The “OPEN ACT,” H.R. 1223. On February 27, 2017, Republican Representative Gus Bilirakis introduced the OPEN ACT, i.e., the Orphan Products Extension Now Accelerating Cures and Treatments Act of 2017. The OPEN ACT would grant an additional 6 months of market exclusivity for an approval of a new indication treating rare diseases and conditions. This exclusivity would extend any existing market exclusivity, such as the five-year exclusivity period for NCE products. The bill has been referred to committee.

“Increasing Competition in Pharmaceuticals Act,” S. 297; “Lower Drug Costs through Competition Act,” H.R. 749. Senator Susan Collins, Republican, and Representative Kurt Schrader, Democrat, introduced these related bills on February 2, 2017 and January 30, 2017 respectively. The legislation requires the FDA to prioritize and complete an expedited review of ANDA applications for generic drugs where there is a shortage or where there is only one current manufacturer and no more than two tentative approvals for other manufacturers. The bills also authorize a study on the REMS program, which allows the FDA to require Risk Evaluation and Mitigation Strategies from manufacturers of drugs or biological products that have known or potential serious risks. The bill is currently referred to committee.

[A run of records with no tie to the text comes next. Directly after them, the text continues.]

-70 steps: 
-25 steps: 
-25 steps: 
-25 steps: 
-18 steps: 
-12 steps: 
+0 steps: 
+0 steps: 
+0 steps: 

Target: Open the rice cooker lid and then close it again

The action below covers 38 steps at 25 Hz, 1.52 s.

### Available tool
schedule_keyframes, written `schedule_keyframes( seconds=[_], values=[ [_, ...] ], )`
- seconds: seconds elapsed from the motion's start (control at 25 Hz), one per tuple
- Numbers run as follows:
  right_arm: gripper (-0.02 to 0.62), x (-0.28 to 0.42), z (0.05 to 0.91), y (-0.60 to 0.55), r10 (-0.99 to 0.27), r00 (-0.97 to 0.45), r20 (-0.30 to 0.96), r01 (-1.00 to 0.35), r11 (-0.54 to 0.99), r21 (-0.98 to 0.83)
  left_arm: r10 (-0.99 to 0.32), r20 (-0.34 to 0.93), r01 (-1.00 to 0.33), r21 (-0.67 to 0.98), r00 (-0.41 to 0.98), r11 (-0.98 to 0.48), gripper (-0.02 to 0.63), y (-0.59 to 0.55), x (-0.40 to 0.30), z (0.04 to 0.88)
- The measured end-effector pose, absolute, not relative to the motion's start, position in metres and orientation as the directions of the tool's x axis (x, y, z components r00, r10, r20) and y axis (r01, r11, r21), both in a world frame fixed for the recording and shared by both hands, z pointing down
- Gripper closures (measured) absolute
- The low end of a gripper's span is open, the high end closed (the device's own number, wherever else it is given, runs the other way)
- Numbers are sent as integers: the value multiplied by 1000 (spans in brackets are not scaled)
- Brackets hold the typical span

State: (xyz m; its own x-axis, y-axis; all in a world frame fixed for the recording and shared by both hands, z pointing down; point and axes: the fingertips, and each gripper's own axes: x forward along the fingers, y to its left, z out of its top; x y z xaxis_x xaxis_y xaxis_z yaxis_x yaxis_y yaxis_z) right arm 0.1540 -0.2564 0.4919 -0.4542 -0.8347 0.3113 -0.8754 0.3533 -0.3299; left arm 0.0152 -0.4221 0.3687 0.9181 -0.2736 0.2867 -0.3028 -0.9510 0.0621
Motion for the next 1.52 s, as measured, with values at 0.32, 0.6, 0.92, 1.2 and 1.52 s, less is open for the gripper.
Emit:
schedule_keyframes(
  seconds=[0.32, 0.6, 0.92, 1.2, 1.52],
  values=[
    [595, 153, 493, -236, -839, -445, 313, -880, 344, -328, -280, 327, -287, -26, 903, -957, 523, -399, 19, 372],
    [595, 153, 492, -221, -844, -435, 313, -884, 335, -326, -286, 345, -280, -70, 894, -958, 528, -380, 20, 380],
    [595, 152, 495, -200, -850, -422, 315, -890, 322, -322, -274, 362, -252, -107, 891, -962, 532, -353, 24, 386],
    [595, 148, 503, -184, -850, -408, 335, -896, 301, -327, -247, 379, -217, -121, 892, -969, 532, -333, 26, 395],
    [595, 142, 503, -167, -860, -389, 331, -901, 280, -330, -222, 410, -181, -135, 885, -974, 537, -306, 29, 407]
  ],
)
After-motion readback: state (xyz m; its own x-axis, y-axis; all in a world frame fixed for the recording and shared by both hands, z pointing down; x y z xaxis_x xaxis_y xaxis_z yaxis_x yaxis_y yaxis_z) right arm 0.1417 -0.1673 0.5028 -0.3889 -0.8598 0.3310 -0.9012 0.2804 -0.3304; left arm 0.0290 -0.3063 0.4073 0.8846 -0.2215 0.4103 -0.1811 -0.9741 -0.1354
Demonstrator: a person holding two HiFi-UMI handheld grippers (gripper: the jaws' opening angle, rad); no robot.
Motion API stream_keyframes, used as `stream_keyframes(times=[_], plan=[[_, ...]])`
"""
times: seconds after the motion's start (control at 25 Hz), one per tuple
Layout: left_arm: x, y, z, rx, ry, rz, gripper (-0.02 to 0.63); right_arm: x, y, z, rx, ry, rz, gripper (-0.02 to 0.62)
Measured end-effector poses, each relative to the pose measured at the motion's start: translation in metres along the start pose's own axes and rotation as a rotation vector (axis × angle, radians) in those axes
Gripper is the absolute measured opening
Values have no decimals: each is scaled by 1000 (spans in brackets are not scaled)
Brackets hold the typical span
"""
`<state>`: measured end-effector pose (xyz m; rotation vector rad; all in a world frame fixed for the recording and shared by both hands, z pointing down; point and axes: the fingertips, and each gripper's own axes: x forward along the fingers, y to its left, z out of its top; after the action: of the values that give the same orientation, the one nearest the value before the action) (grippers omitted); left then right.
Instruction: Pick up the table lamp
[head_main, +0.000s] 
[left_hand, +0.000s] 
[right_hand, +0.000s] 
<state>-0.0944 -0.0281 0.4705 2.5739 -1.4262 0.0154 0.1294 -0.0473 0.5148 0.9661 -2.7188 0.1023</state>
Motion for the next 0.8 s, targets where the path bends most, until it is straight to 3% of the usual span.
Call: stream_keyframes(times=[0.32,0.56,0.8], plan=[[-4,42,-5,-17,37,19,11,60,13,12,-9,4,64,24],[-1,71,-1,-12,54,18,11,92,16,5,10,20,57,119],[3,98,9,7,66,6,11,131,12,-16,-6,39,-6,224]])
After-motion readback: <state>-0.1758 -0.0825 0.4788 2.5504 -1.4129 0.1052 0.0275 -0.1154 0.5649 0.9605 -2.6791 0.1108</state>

“Short on Competition Act,” S. 183. Introduced by Democratic Senator Amy Klobuchar on January 20, 2017, the Short on Competition Act also addresses drug shortages. In addition to authorizing expedited reviews of ANDA applications, the Act would permit temporary importation of drugs from foreign countries. The bill is currently referred to committee.

“Preserve Access to Affordable Generics Act,” S. 124. On January 12, 2017, Senator Klobuchar (D) introduced a bill directed to prohibiting certain settlement agreements provisions between brand and generic drug companies. The provisions of this Act are mostly subsumed within the more comprehensive “Improving Access to Affordable Prescription Drugs Act.” Senator Klobuchar’s bill has been referred to committee.

Bioloquitur will continue to track legislative proposals throughout the year and report on any relevant developments.